In 2010 he published the first in the world textbook of the Chinese language for preschoolers "The Sacred Signs of Heaven", which was awarded a laureate prize at the 17th International Publishers' Lviv Book Forum, Ukraine (2010) and nominated among the best books of the year 2010 at the all-Ukrainian book competition (this textbook was created together with his son Derega Roksolan).

In 2006 he published a monograph on educational system "The Gospel According to Childhood". In this book the author claims the urgent necessity for drastic changes in the schooling system not only in Ukraine, but also in other Western countries.

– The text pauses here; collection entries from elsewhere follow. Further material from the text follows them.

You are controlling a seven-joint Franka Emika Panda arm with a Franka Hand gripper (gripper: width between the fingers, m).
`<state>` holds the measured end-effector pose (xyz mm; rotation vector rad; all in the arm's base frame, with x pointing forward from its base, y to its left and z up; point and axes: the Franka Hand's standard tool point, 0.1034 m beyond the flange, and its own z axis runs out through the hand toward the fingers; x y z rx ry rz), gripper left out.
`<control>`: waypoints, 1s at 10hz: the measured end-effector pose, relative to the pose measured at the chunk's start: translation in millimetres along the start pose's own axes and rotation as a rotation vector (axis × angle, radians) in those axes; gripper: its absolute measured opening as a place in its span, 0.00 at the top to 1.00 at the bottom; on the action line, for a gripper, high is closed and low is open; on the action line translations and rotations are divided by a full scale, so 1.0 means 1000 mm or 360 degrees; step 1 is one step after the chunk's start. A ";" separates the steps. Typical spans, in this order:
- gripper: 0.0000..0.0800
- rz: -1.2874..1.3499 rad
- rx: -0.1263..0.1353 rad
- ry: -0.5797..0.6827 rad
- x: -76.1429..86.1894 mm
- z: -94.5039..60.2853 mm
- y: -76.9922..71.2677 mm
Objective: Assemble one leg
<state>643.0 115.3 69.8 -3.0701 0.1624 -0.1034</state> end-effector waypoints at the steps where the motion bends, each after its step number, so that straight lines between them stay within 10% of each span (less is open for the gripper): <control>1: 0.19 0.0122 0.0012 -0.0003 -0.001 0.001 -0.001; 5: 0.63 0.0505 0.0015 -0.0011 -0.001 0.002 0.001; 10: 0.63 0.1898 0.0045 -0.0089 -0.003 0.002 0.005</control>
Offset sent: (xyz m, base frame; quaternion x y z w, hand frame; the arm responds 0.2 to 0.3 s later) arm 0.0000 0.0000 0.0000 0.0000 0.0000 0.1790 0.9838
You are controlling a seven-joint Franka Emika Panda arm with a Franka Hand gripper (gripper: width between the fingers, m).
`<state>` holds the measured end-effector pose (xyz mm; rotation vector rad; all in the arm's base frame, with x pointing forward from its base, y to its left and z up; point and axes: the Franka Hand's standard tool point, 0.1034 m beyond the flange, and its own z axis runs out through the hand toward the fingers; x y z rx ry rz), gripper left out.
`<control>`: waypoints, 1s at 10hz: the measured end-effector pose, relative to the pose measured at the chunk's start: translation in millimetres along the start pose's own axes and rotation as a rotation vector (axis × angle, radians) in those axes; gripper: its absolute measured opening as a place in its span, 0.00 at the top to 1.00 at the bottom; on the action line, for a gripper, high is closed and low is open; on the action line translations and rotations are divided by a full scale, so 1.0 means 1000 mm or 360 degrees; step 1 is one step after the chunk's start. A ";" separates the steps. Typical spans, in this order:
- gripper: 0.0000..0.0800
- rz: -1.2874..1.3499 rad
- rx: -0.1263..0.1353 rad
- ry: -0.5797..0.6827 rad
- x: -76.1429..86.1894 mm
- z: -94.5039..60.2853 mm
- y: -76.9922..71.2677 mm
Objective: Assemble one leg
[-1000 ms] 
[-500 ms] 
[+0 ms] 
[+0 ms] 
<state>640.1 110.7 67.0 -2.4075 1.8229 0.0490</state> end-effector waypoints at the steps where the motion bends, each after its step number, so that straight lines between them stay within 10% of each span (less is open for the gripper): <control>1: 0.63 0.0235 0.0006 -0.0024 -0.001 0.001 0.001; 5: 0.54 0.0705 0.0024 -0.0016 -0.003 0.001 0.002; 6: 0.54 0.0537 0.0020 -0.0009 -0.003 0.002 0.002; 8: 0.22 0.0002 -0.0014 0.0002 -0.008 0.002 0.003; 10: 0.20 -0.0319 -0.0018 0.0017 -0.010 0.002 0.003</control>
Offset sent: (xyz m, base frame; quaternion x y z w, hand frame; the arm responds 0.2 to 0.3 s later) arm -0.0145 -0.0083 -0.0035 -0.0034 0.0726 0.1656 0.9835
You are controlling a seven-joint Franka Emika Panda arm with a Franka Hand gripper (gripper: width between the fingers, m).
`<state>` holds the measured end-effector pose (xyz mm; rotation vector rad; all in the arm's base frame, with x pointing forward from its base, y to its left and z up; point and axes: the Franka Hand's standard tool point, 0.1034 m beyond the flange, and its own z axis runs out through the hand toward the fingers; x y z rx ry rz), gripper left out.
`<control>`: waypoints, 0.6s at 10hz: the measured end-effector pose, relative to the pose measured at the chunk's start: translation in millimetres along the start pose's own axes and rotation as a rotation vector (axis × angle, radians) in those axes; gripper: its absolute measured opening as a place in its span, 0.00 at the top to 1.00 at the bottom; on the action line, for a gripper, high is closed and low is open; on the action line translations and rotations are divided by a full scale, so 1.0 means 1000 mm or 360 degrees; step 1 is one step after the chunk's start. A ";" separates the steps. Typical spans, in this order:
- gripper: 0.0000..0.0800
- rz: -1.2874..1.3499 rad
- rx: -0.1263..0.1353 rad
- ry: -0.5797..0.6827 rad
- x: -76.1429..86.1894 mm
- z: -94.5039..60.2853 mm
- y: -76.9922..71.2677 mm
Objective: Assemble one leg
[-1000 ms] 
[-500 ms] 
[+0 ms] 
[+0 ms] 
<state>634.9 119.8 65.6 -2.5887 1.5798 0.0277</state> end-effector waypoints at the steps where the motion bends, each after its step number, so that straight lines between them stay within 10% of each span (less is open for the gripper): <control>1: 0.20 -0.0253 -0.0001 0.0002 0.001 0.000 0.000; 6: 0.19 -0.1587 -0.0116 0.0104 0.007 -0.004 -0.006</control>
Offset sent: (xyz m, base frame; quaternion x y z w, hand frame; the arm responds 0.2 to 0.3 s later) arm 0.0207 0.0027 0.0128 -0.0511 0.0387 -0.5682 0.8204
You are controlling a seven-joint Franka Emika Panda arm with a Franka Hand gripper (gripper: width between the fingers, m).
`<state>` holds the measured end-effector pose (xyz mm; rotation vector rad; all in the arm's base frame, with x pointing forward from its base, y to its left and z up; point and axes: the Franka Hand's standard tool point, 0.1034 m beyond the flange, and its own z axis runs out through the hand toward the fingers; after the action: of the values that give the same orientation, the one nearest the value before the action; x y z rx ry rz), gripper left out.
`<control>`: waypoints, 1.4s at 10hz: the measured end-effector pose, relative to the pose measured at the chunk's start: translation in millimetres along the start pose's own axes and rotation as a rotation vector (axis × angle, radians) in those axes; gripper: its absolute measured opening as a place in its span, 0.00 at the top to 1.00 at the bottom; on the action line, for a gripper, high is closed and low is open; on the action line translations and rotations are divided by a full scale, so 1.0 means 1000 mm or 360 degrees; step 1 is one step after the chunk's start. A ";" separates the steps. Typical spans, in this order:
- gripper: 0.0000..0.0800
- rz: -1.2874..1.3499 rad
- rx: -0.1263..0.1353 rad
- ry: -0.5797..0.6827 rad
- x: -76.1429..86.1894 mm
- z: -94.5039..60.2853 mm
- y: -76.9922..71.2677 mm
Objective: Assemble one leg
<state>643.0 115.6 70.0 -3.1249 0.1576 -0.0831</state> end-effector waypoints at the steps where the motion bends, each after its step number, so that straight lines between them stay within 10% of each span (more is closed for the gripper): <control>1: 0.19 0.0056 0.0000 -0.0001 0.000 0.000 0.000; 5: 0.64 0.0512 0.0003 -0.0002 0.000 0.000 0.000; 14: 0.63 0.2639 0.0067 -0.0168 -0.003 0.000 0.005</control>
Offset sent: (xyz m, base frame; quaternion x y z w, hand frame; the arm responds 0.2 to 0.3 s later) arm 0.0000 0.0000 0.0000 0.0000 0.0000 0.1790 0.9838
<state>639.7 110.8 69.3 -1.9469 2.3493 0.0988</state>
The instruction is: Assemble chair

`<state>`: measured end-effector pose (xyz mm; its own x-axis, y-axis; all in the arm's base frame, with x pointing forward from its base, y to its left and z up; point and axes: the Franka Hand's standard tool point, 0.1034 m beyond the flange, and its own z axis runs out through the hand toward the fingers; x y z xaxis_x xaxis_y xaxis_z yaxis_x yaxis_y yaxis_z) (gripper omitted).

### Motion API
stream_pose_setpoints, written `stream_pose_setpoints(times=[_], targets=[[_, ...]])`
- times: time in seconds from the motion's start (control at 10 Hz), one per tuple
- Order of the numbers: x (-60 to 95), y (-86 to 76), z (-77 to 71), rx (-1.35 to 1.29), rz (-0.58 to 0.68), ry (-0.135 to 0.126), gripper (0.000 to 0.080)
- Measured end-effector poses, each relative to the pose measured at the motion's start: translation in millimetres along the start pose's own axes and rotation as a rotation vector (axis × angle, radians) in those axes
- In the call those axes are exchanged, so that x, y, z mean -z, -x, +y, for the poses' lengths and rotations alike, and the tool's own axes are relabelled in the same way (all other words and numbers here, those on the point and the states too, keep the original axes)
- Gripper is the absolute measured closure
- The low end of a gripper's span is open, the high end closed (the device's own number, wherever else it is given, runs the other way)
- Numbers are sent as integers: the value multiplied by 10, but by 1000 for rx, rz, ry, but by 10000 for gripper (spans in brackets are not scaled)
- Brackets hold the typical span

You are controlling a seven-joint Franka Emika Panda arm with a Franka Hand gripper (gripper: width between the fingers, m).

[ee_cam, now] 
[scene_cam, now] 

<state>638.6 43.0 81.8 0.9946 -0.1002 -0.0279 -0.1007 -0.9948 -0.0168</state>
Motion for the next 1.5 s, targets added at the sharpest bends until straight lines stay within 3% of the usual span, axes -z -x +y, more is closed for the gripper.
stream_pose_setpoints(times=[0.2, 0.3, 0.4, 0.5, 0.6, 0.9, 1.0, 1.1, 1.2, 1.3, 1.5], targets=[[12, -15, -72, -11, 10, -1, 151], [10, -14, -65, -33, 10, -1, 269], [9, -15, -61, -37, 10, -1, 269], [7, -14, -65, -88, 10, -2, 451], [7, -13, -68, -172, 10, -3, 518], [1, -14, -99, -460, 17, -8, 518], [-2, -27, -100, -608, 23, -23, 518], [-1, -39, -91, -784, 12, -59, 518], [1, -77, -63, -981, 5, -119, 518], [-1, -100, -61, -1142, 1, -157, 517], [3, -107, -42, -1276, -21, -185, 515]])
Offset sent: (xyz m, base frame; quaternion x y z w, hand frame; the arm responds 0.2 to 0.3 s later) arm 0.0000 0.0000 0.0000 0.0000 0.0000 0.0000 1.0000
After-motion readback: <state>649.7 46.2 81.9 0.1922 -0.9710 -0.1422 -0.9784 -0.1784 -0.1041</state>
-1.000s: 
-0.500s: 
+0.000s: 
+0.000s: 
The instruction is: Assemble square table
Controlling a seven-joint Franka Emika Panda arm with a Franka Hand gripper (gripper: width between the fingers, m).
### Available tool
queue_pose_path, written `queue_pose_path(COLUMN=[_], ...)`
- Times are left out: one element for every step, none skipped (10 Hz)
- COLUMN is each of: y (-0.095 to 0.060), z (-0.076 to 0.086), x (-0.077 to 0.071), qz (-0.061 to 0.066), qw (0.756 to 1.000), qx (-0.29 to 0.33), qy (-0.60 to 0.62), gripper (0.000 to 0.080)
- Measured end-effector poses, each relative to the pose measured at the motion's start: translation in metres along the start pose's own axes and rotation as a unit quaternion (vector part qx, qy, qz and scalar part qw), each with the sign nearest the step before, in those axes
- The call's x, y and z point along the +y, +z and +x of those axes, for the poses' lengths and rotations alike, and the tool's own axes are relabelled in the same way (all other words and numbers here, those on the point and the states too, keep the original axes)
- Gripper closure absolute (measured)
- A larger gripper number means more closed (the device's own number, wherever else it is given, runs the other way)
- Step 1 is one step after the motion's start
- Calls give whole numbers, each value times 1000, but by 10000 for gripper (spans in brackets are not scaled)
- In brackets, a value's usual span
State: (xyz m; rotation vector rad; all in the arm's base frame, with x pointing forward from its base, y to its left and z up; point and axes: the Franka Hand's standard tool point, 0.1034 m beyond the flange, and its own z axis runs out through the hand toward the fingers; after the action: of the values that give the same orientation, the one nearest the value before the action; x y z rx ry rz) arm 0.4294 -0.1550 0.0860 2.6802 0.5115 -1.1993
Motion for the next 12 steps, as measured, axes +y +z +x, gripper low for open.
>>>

His point is that the main goal of schooling should not be education but spiritual and physical training: first develop body and soul, brains go afterwards. Work (gardening etc.) and play (sports and theatre) must go foremost before reading books or studying special subjects.
In 2007-2010 he, together with his son Derega Roksolan, created the first in Ukraine Internet course of the Chinese language on the site High-Way (h.ua).

=== Books ===
- „Китайська грамота для дорослих” (“Chinese for Grown-ups”). Lviv, Decameron-2002, 2006, 924 pp., ISBN 966-96481-0-6
- „Китайська грамота для дітей від 9 до 209” (“Chinese for Everybody”). Lviv, Decameron-2002, 2009, 304 pp., ISBN 966-96481-1-4
- „Знаки неба: китайська мова для дошкільнят” (“The Sacred Signs of Heaven: Chinese for Preschoolers”) [3 vv., 232 pp.], Lviv, Decameron-2002, 2010
- „Євангеліє від дитинства” (“The Gospel According to Childhood”). Lviv, Decameron-2002, 2006, 108 pp.